The selection of Carol Mills for the £190,000 job of presiding over parliamentary procedure was described by the highest officer in the Australin parliament as bizarre. An affront. An embarrassment.
You need a peculiarly corkscrew vision to see into the Speaker’s ways. His appointment of a chief clerk who knows nothing about clerking is a fine example of his twistiness.
Australian Carol Mills, director of facilities in Canberra parliament, was appointed to the £190,000 job by a panel selected – unprecedentedly – by the Speaker.
The appointment has been gathering controversy over the summer recess for more reasons than one. It’s a power grab. The process was improperly managed. It’s an example of his policy of Diminish and Rule. It’s effectively abolishing the position of Chief Clerk. It has astonished the Commons.
Opposition is gathering on all sides. Labour, Tory, male, female, legal and parliamentary.
But let us look ahead. The Speaker wants to present this row as Tory men opposing any attempt to modernise the House of Commons.
Criticism of Carol Mills will be spun by him as evidence of misogyny and conservative reaction. He wants it to be seen as a battle between Labour women and Tory men.
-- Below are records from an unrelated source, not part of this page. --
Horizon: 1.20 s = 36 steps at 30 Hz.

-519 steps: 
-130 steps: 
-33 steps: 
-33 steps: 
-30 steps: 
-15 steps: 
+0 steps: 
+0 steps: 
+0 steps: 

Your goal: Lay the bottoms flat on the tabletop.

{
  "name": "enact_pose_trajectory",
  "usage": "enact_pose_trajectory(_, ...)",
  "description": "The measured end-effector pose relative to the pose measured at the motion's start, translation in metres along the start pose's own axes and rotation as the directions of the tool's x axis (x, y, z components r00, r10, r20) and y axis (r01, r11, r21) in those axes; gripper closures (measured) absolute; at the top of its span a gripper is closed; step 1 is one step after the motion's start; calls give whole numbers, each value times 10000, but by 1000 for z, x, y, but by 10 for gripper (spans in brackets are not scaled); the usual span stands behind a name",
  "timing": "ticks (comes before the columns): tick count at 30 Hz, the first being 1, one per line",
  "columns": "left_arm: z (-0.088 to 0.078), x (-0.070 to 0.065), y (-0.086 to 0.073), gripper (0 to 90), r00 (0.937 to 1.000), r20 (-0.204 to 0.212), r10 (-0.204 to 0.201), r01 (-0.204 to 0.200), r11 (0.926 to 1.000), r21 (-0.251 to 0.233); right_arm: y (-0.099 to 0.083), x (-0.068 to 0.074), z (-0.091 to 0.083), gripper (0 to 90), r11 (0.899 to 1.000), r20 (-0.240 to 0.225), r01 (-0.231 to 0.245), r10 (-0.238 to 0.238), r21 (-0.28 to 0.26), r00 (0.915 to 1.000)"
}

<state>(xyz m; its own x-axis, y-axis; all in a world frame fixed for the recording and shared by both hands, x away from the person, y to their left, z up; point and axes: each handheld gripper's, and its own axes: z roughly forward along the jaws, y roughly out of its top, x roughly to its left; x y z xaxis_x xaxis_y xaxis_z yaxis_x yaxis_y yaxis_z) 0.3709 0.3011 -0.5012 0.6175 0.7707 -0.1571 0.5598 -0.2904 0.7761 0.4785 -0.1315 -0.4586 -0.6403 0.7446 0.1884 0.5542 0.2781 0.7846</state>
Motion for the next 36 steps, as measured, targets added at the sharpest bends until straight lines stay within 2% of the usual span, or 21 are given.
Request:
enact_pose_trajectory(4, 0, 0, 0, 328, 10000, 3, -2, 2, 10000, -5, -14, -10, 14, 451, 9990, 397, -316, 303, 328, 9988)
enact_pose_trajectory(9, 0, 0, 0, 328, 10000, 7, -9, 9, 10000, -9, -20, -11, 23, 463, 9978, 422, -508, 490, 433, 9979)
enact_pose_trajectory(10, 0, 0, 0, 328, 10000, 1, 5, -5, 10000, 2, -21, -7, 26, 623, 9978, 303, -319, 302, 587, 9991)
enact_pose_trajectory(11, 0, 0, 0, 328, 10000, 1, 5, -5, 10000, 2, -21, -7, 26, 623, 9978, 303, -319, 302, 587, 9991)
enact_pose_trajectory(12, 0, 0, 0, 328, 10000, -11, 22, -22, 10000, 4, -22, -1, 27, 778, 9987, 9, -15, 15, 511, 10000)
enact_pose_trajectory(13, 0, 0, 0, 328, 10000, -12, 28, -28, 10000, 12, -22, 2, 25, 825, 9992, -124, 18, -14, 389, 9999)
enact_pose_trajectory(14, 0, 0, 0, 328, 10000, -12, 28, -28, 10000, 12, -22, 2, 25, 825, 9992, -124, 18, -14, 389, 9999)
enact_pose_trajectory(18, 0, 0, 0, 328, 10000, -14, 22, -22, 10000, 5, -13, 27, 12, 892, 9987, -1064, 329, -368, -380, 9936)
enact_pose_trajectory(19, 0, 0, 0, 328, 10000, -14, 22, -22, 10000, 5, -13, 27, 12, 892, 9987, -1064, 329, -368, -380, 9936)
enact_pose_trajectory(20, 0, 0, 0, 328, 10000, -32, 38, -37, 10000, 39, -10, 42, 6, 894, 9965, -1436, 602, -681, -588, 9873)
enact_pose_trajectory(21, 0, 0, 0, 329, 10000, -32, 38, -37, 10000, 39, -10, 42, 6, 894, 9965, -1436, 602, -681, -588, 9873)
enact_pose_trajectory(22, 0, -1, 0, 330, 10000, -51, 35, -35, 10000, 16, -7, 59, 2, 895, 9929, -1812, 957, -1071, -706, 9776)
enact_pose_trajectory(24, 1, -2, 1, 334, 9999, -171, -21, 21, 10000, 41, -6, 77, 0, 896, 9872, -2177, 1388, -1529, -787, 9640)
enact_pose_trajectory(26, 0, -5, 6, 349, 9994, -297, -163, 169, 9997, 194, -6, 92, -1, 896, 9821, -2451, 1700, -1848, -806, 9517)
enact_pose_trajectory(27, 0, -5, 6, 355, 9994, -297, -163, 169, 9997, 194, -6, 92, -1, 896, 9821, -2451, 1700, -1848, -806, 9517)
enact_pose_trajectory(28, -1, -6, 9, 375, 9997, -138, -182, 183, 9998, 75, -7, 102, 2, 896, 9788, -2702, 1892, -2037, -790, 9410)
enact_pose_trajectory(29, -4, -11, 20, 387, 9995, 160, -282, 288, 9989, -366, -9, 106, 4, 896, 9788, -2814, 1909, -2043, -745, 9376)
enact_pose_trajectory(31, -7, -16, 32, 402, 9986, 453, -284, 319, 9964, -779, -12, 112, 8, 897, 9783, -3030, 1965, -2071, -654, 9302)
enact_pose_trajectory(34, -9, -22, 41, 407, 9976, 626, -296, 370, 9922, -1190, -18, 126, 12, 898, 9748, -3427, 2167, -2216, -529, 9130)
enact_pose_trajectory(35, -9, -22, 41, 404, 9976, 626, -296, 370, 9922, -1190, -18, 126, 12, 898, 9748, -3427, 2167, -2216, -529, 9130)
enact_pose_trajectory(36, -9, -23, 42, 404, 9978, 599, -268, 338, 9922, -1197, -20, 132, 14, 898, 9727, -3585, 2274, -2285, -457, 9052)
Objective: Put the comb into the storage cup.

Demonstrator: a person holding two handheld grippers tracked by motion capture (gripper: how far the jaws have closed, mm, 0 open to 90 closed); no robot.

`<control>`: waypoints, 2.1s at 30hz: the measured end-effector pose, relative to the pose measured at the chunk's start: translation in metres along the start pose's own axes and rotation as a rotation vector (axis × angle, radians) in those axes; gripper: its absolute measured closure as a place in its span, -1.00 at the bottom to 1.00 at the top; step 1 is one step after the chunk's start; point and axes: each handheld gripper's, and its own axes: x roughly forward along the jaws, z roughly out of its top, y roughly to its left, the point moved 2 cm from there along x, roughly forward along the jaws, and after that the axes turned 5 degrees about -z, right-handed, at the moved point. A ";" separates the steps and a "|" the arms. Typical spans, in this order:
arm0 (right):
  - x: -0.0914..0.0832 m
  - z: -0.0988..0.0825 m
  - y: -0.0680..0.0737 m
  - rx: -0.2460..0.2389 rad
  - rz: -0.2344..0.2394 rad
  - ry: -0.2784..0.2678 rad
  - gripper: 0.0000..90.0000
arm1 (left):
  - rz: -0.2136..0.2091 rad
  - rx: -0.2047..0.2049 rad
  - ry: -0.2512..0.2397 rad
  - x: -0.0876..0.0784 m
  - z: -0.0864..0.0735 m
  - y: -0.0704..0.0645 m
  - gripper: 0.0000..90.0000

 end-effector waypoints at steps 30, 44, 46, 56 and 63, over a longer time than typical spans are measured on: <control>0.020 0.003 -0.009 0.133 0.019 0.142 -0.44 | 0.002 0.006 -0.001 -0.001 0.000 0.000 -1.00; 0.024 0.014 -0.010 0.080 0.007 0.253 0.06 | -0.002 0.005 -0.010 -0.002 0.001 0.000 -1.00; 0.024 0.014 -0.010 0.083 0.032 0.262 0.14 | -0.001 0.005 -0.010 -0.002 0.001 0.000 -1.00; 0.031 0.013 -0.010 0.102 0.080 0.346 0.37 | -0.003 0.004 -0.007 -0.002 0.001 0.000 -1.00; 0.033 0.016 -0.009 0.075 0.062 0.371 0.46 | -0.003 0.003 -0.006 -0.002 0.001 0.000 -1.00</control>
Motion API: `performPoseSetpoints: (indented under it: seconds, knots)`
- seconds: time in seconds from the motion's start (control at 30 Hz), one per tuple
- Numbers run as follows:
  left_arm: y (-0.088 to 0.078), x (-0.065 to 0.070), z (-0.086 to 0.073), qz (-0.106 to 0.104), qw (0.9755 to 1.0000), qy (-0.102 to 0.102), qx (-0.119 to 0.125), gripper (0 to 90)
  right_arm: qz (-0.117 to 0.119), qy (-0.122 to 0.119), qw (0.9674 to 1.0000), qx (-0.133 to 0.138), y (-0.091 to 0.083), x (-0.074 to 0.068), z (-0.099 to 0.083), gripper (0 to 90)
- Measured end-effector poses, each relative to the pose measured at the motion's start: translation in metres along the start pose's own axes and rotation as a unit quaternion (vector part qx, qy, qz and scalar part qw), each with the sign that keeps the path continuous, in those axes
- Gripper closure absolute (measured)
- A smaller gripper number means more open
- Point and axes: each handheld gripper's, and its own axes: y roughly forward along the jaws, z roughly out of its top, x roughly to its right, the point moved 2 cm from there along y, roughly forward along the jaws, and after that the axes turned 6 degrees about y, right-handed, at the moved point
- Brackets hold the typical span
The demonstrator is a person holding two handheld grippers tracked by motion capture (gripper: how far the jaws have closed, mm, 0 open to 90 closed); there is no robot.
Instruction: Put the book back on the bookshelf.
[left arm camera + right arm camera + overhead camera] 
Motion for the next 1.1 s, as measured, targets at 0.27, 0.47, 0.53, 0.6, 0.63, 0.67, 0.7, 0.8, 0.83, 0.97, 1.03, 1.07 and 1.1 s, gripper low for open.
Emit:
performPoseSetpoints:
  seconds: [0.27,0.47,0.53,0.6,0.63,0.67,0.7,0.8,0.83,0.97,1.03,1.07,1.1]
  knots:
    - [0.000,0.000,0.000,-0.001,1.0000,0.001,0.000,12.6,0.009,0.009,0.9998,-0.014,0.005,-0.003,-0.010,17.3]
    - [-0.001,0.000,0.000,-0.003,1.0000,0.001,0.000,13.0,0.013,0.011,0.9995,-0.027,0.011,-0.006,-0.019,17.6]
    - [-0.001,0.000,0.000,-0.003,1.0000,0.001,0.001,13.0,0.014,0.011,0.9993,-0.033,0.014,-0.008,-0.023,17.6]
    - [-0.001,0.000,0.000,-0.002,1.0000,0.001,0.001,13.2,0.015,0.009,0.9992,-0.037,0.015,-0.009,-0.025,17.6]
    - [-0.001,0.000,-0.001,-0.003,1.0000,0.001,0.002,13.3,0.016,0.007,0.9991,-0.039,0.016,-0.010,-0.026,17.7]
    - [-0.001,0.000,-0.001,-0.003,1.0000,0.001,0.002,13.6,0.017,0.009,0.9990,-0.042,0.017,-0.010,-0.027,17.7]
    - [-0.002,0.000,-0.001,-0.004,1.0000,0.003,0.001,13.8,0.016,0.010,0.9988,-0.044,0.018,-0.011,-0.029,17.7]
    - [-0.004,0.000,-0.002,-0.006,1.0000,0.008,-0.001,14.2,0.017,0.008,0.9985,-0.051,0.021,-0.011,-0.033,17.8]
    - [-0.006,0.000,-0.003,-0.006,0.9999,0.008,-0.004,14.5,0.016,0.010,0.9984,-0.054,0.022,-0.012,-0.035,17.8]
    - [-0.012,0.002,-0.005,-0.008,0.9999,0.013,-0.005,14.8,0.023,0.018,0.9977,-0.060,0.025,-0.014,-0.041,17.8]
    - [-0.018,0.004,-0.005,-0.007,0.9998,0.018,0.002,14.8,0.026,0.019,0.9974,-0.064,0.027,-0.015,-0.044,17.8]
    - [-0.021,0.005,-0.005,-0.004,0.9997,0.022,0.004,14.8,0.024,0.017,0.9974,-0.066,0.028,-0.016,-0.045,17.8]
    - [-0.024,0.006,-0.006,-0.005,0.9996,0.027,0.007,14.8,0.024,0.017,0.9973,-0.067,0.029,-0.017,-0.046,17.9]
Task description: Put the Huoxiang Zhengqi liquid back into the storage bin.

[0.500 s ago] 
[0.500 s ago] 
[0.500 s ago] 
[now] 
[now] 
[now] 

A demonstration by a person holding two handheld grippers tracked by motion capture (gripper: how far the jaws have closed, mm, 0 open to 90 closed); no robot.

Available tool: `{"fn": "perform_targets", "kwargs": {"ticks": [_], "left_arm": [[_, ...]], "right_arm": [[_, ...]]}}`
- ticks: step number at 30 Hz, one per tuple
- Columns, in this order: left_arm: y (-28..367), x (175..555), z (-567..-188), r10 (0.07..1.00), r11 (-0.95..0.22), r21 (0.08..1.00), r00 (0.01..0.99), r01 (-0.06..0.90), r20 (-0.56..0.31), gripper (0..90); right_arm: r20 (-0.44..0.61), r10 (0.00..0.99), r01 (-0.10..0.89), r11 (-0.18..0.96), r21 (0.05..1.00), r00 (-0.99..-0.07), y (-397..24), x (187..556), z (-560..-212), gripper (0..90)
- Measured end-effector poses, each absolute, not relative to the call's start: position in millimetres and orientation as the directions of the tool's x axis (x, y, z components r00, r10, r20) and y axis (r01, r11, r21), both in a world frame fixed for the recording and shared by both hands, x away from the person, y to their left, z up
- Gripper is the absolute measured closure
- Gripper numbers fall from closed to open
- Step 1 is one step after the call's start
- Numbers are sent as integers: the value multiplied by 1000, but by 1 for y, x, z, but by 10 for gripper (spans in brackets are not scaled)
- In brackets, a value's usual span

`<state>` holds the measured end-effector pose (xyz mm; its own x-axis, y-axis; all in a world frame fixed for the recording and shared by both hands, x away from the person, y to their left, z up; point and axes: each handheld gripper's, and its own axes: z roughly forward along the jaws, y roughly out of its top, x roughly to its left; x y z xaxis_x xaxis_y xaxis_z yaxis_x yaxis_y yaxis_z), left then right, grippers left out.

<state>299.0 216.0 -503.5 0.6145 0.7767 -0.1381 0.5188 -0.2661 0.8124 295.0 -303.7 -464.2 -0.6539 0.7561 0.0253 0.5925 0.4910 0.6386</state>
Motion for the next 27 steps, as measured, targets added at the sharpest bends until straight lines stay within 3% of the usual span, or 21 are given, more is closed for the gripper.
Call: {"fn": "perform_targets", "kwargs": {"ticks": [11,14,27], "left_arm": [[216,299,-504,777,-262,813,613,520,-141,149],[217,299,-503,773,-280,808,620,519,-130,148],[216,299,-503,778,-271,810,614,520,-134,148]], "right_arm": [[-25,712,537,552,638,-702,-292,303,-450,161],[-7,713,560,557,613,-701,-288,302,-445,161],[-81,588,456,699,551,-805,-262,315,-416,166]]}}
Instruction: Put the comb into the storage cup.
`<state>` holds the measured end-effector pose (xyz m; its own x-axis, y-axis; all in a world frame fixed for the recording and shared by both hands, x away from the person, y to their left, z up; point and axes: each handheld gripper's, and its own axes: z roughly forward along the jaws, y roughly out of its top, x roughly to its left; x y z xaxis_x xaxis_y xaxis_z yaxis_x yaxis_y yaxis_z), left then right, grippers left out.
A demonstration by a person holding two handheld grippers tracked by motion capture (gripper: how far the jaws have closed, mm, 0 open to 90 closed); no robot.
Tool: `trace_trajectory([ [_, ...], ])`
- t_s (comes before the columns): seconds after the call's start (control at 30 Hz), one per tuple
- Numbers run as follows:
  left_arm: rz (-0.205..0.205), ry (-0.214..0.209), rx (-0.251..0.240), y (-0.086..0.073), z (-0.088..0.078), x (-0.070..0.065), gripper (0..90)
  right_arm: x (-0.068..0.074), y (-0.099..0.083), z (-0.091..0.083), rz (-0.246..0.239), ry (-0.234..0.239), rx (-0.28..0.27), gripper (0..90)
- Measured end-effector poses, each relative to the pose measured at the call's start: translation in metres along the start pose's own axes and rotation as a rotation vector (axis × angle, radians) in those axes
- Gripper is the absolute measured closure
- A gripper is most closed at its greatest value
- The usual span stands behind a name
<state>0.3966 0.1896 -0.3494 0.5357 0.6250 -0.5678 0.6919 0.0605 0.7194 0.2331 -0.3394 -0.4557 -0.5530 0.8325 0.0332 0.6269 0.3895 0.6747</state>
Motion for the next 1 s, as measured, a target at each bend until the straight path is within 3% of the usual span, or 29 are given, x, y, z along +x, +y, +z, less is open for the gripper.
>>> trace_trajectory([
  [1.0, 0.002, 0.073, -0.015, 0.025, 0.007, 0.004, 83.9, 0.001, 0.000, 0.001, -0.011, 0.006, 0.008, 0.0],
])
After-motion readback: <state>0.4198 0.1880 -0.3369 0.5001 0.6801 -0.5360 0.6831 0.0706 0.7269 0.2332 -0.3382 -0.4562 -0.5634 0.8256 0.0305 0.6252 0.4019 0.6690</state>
Yesterday’s story in the Mail on Sunday undermines this cunning plan. The testimony of the clerk of the Australian Senate attacks the appointment on grounds of professionalism and experience.
Clerk Rosemary Laing wrote:
“We were utterly taken aback when we heard Carol Mills was front-runner to replace Sir Robert Rogers and have followed events with disbelief and dismay.
“It seems impossible someone without parliamentary knowledge and experience could be under consideration for such a role. It is bizarre and an affront.”
This is not a battle for female equality. This is a display of the Speaker’s increasingly erratic campaign against his ancestral enemies, the ones who snubbed and snobbed him in his youth.
Leave his pathology to one side.
Has he considered the effect of this appointment on Carol Mills herself?
She will have been lured out of her depth. Tempted out of her circumference. Brought in to operate in an intensely alien environment by the Speaker’s assurances, his guarantees and under his protection.
Australian women have particular qualities of gutsiness, plain speaking and focusing on outcomes, unconstrained by precedent and convention. She may survive this.
But if she fails, she will serve the Speaker’s purposes just as well. Her martyrdom will help the Speaker’s long war against his enemies.
He has destroyed the career of more than one official. And Carol Mills wouldn’t’t be the first woman to be properly damaged by him, either.